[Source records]

Content starts

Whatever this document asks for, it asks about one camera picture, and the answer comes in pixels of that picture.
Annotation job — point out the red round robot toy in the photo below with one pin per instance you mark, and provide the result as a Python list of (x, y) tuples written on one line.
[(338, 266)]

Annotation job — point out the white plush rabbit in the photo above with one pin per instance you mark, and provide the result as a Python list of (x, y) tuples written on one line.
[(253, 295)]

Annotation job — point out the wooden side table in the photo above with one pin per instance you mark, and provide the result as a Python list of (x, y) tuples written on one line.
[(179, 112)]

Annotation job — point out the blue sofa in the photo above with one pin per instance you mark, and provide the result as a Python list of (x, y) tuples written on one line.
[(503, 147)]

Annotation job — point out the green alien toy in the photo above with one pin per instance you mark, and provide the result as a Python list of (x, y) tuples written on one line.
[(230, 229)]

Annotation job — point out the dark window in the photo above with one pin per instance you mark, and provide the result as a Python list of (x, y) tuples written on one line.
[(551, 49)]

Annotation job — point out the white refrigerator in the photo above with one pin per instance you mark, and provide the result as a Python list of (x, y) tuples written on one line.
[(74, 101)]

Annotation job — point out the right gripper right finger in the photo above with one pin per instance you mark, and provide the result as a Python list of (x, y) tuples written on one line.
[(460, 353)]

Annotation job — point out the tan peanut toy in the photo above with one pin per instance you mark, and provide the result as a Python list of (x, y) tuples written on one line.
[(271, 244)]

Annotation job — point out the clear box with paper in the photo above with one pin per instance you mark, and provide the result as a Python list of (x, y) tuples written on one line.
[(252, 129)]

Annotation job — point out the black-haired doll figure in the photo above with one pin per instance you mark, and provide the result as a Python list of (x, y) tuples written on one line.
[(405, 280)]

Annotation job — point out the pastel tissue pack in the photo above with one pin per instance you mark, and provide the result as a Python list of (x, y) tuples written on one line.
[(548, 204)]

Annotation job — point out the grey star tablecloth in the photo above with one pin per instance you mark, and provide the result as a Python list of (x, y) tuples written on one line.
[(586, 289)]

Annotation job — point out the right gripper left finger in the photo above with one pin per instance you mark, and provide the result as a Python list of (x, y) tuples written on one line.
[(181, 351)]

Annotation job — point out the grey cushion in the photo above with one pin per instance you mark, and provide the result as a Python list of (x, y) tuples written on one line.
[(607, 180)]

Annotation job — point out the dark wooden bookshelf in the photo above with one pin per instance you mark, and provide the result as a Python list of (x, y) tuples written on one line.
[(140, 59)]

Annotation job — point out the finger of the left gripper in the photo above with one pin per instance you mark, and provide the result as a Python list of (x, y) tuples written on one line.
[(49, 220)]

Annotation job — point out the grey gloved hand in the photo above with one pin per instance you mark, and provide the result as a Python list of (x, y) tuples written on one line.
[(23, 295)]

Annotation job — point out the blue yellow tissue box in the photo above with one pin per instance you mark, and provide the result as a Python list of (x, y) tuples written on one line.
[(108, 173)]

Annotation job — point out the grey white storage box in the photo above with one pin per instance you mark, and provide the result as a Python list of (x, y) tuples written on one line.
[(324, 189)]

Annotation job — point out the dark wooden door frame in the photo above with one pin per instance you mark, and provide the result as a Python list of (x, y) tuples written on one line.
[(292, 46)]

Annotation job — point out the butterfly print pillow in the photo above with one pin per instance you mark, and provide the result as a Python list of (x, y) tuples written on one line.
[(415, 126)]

Content ends

• The task: Give back the entries above precisely as they appear.

• Result:
Whatever this document asks for, it asks about one camera picture, and the answer comes in pixels of that picture.
Annotation job — point out the red round robot toy in the photo below with one pin per instance you mark, and provide the result as a Python list of (x, y) tuples written on one line.
[(338, 266)]

Annotation job — point out the white plush rabbit in the photo above with one pin per instance you mark, and provide the result as a Python list of (x, y) tuples written on one line.
[(253, 295)]

Annotation job — point out the wooden side table in the photo above with one pin per instance you mark, and provide the result as a Python list of (x, y) tuples written on one line.
[(179, 112)]

Annotation job — point out the blue sofa in the photo above with one pin per instance you mark, and provide the result as a Python list of (x, y) tuples written on one line.
[(503, 147)]

Annotation job — point out the green alien toy in the photo above with one pin per instance you mark, and provide the result as a Python list of (x, y) tuples written on one line.
[(230, 229)]

Annotation job — point out the dark window in the photo above with one pin per instance you mark, and provide the result as a Python list of (x, y) tuples written on one line.
[(551, 49)]

Annotation job — point out the white refrigerator in the photo above with one pin per instance you mark, and provide the result as a Python list of (x, y) tuples written on one line.
[(74, 101)]

Annotation job — point out the right gripper right finger in the photo above with one pin per instance you mark, and provide the result as a Python list of (x, y) tuples written on one line.
[(460, 353)]

Annotation job — point out the tan peanut toy in the photo above with one pin per instance you mark, and provide the result as a Python list of (x, y) tuples written on one line.
[(271, 244)]

Annotation job — point out the clear box with paper in the photo above with one pin per instance you mark, and provide the result as a Python list of (x, y) tuples written on one line.
[(252, 129)]

Annotation job — point out the black-haired doll figure in the photo above with one pin per instance you mark, and provide the result as a Python list of (x, y) tuples written on one line.
[(405, 280)]

Annotation job — point out the pastel tissue pack in the photo above with one pin per instance you mark, and provide the result as a Python list of (x, y) tuples written on one line.
[(548, 204)]

Annotation job — point out the grey star tablecloth in the photo above with one pin per instance you mark, and provide the result as a Python list of (x, y) tuples written on one line.
[(586, 289)]

Annotation job — point out the right gripper left finger in the photo above with one pin per instance you mark, and provide the result as a Python list of (x, y) tuples written on one line.
[(181, 351)]

Annotation job — point out the grey cushion in the photo above with one pin per instance you mark, and provide the result as a Python list of (x, y) tuples written on one line.
[(607, 180)]

Annotation job — point out the dark wooden bookshelf in the photo above with one pin per instance you mark, and provide the result as a Python list of (x, y) tuples written on one line.
[(140, 59)]

Annotation job — point out the finger of the left gripper in the photo above with one pin per instance you mark, and provide the result as a Python list of (x, y) tuples written on one line.
[(49, 220)]

Annotation job — point out the grey gloved hand in the photo above with one pin per instance you mark, and provide the result as a Python list of (x, y) tuples written on one line.
[(23, 295)]

Annotation job — point out the blue yellow tissue box in the photo above with one pin per instance you mark, and provide the result as a Python list of (x, y) tuples written on one line.
[(108, 173)]

Annotation job — point out the grey white storage box in the photo above with one pin per instance you mark, and provide the result as a Python list of (x, y) tuples written on one line.
[(324, 189)]

Annotation job — point out the dark wooden door frame in the photo above with one pin per instance you mark, and provide the result as a Python list of (x, y) tuples written on one line.
[(292, 46)]

Annotation job — point out the butterfly print pillow in the photo above with one pin per instance you mark, and provide the result as a Python list of (x, y) tuples written on one line.
[(415, 126)]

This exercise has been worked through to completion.